Gina Steer, in The Fondue Cookbook, says that the extreme winters of Switzerland’s Alpine mountains inspired the invention of fondue. Despite the impassable snow, villagers still had ready supplies of cheese, wine and bread – a delicious combination any way you look at it. Nowadays, fondue has expanded well beyond its original main ingredient of cheese. There are meat, fish and seafood fondues, and dessert versions as well. Equip yourself with some of the necessary hardware, such as a fondue pot, forks and a burner, then let your imagination run wild.

Making fondue is really easy, but there are some guidelines that you’ll need to follow to guarantee perfect results.

1. Make sure that when you place the alcohol burner on the table, you set it on a heatproof mat. The last thing you want is to have a permanent memory of your fondue night seared into the top of your table.

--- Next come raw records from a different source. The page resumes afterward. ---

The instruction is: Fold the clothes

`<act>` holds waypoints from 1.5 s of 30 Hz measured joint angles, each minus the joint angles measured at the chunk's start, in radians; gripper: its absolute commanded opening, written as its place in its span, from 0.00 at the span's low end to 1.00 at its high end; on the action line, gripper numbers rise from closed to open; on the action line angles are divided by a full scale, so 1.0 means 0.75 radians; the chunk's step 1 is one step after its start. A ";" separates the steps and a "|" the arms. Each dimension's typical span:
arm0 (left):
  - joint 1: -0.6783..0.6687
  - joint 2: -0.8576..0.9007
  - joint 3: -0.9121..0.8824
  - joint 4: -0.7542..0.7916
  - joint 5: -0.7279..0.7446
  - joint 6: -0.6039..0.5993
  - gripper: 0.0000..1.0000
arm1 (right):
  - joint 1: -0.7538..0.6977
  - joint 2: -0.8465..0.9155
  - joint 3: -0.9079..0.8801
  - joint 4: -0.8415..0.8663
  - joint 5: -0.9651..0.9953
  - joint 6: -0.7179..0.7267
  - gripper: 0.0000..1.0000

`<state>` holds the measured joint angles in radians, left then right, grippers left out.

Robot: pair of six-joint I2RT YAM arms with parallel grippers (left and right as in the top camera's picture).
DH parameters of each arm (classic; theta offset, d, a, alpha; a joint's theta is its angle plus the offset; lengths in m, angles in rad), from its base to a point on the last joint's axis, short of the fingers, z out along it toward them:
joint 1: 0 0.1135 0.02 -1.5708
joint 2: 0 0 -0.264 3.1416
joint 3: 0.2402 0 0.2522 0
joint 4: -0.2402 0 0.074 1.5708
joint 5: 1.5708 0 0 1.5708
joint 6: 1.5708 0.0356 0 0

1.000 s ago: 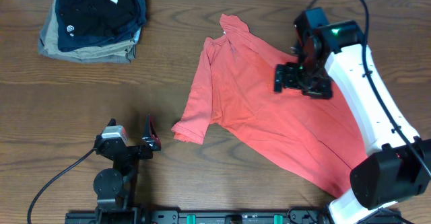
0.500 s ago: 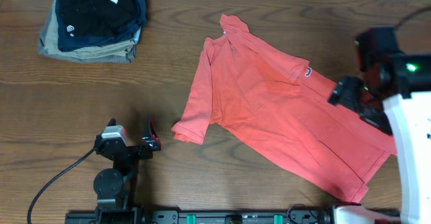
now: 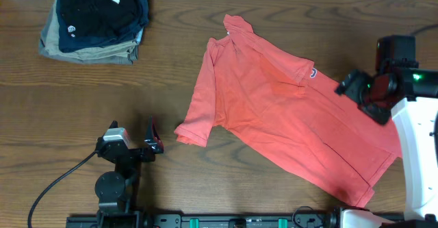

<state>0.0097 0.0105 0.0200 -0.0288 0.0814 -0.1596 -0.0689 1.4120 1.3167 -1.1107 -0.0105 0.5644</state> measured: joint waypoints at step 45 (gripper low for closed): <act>0.000 0.000 0.000 0.000 0.000 0.000 0.98 | 0.245 0.787 -0.003 0.557 -0.044 -0.348 0.36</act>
<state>0.0097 0.0105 0.0200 -0.0288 0.0814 -0.1596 0.1146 2.0022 1.3144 -0.6926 -0.0437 0.3031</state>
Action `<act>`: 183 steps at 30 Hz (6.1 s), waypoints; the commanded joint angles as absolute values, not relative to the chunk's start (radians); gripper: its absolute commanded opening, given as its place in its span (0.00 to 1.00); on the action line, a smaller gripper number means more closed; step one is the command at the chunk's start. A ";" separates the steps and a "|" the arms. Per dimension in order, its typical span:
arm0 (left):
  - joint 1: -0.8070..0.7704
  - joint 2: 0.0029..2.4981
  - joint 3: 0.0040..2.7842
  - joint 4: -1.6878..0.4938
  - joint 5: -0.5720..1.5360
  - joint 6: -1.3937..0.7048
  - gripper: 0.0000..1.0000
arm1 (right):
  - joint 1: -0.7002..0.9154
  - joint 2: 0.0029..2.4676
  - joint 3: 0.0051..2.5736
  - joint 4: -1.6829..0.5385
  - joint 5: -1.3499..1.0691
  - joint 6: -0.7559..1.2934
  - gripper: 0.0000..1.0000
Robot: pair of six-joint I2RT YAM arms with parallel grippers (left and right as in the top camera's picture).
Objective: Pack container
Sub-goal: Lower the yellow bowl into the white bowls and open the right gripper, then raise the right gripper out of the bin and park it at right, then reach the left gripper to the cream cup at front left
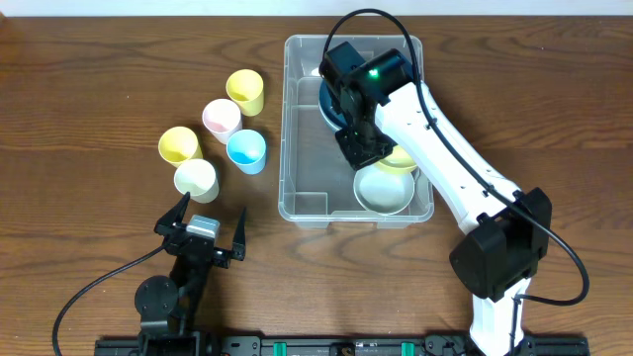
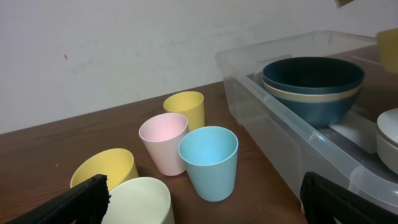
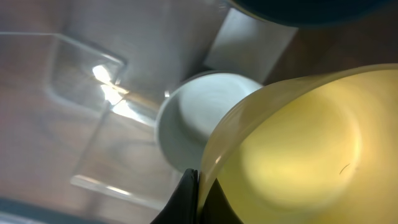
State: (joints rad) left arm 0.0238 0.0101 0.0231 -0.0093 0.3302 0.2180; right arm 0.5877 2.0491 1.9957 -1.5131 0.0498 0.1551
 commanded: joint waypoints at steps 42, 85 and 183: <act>0.028 0.004 0.004 -0.043 0.336 0.231 0.98 | 0.639 2.051 1.696 -1.288 0.004 0.231 0.09; 0.028 0.004 0.004 -0.043 0.336 0.231 0.98 | 0.559 2.052 1.695 -1.115 0.187 0.178 0.24; 0.028 0.016 0.150 -0.046 0.524 -0.024 0.98 | -0.163 2.010 1.828 -1.402 0.071 0.643 0.99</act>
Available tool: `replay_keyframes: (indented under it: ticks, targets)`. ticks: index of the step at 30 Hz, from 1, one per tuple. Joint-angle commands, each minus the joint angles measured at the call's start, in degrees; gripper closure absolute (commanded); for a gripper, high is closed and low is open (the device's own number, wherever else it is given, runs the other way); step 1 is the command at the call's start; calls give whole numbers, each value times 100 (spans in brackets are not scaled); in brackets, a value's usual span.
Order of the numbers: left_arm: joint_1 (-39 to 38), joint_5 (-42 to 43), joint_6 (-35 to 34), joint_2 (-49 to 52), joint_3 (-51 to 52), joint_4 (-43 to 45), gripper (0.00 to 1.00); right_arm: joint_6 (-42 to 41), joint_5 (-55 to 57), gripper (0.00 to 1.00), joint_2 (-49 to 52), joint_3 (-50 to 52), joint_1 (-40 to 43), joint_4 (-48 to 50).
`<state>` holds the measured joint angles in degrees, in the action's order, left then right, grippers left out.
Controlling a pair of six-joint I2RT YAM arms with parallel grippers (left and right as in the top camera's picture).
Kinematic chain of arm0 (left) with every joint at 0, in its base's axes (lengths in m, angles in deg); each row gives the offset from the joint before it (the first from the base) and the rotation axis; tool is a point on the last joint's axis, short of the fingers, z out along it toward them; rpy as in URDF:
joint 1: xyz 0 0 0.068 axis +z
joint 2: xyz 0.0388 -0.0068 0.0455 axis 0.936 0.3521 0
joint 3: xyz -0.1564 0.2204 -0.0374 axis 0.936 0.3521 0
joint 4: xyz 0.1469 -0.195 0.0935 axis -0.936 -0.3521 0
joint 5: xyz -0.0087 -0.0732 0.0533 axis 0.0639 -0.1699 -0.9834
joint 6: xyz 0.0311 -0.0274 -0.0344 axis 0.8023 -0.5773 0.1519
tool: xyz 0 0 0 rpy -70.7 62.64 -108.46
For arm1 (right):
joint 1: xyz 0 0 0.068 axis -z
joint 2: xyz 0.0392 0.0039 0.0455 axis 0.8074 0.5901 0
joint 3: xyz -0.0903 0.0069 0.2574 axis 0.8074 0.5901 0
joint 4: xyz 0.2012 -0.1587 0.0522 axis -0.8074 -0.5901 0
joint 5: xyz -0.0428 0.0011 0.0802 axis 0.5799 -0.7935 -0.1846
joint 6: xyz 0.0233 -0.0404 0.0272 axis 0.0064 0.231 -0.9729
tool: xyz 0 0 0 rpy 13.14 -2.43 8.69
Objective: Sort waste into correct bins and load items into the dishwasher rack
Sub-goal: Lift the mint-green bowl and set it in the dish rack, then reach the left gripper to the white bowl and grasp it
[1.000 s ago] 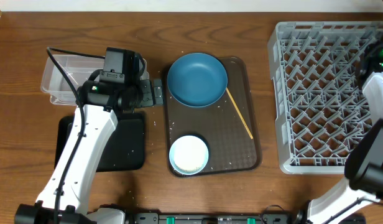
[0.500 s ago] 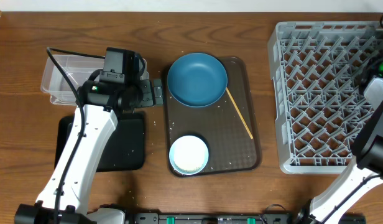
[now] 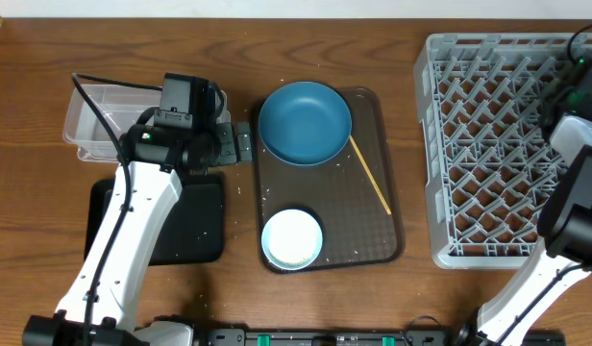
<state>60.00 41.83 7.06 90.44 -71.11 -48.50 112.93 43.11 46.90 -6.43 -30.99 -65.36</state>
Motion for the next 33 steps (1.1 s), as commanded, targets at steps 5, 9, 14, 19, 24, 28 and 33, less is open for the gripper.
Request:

2. Don’t worry if the cheese separates while it’s heating. Just add a few drops of water, and continue to stir it. It will eventually come together.

3. Use stale bread for dipping. If it’s too fresh, it will end up falling into the fondue.

4. The oil or broth used for meat, fish and seafood fondues must be kept at about 350°F to ensure that the food is cooked properly.

Before tucking into the fondue, begin with an appetizer of oysters on the half-shell. Fondue is a great way for you and your beloved to slow down and enjoy each other’s company while reveling in good food.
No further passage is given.